Task to complete
Look through the data that follows and copy each line with the string "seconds".

[Dataset items]

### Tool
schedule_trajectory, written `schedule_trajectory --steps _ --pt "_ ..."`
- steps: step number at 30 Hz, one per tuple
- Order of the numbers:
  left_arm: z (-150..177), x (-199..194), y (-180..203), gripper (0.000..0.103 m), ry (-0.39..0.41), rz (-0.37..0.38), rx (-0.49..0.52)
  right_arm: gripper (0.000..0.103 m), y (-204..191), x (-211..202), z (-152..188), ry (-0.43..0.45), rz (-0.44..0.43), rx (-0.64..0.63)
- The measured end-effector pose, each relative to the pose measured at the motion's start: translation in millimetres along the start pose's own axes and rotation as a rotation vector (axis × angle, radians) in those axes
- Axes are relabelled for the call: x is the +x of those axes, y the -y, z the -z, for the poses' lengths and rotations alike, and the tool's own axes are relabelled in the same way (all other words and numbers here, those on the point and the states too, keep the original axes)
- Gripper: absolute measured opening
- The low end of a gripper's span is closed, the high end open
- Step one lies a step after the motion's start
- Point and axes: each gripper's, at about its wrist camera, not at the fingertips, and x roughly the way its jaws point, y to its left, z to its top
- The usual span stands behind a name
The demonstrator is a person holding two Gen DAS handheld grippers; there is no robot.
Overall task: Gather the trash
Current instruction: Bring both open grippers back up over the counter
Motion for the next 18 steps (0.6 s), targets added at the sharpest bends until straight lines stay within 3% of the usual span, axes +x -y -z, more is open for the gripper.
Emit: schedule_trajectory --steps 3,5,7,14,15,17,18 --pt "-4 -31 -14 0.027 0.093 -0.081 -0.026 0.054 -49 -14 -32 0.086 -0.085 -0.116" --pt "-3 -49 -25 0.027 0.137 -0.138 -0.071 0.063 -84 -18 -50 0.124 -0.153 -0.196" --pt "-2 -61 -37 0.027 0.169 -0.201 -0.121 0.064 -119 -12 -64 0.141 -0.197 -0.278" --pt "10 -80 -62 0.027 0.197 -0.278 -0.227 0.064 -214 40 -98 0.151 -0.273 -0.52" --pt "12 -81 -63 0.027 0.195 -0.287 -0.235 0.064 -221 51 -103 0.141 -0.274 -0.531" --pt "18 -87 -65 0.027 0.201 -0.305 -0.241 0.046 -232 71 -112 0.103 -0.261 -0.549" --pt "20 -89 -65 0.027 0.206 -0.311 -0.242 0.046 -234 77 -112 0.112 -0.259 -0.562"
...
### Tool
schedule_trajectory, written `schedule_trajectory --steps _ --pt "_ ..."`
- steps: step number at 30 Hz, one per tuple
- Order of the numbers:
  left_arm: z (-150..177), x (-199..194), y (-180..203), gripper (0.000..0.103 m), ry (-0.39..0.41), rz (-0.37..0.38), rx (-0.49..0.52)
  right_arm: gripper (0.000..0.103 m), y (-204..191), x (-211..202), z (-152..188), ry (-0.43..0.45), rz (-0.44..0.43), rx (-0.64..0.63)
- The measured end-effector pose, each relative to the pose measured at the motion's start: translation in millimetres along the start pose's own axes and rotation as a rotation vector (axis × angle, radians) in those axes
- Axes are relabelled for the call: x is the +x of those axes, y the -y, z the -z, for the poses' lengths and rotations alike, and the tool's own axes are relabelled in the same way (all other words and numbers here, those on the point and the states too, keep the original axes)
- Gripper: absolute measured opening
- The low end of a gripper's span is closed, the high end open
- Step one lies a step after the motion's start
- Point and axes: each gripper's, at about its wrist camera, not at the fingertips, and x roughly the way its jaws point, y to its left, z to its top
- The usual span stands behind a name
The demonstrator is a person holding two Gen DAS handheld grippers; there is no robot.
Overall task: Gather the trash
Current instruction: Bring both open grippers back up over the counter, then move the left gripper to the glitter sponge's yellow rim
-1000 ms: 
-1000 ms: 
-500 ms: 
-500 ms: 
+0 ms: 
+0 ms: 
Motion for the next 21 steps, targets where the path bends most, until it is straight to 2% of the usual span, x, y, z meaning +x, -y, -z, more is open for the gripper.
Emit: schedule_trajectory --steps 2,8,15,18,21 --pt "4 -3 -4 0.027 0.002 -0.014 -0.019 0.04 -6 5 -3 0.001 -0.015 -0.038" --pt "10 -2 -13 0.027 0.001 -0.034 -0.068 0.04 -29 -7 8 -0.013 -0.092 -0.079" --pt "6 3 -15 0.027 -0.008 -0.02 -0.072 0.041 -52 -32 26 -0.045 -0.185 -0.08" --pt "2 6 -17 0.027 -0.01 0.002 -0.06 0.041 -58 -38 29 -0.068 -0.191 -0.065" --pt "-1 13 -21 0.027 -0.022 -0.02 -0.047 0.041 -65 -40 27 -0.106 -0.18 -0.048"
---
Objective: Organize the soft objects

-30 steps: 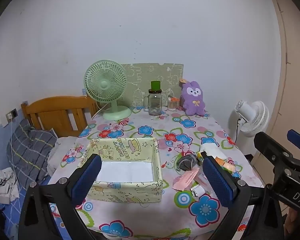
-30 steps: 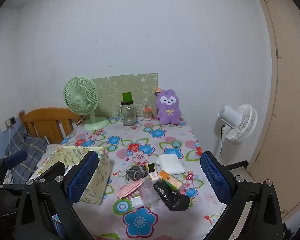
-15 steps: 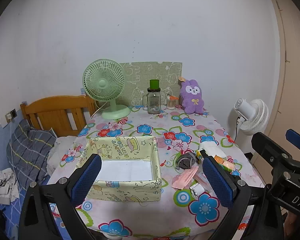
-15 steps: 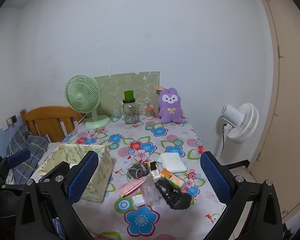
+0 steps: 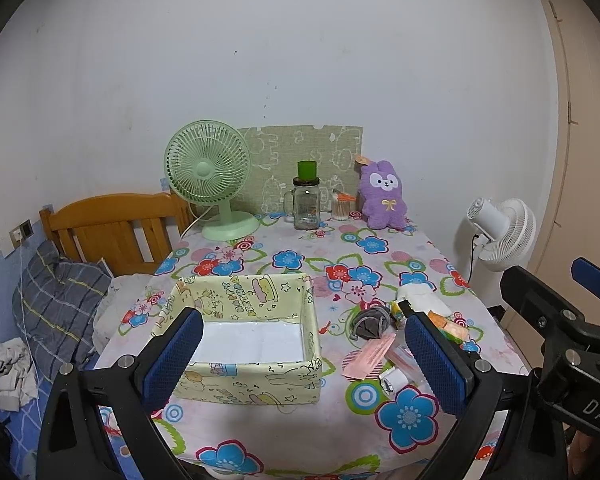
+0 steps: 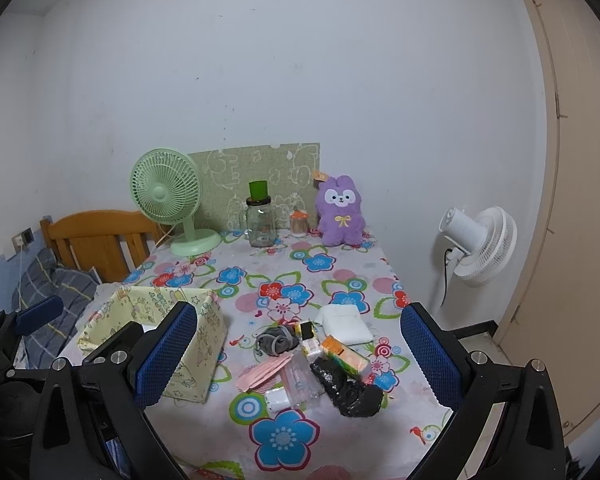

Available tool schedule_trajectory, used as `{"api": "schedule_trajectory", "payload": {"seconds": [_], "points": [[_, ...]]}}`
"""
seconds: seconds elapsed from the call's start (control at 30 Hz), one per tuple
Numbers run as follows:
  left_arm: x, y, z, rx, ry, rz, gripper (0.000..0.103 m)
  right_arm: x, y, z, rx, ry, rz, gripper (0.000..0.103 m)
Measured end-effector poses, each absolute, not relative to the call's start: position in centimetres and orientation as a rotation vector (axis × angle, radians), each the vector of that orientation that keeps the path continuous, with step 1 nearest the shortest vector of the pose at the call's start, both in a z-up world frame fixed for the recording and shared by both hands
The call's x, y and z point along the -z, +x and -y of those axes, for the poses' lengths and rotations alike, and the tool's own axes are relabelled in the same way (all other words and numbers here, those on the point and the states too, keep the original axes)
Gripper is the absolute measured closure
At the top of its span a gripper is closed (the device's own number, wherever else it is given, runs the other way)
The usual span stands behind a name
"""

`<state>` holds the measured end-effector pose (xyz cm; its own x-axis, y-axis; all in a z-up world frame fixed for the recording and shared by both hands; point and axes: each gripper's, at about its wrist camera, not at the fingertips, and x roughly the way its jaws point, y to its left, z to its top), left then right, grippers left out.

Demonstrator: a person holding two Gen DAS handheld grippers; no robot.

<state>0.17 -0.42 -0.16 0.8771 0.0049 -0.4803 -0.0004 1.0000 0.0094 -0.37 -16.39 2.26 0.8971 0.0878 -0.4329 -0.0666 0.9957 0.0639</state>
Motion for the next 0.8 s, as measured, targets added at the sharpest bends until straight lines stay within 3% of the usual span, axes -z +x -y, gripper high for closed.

Response to the task
Available tool schedule_trajectory, used as `{"api": "schedule_trajectory", "payload": {"seconds": [_], "points": [[_, ...]]}}`
seconds: seconds elapsed from the call's start (control at 30 Hz), one per tuple

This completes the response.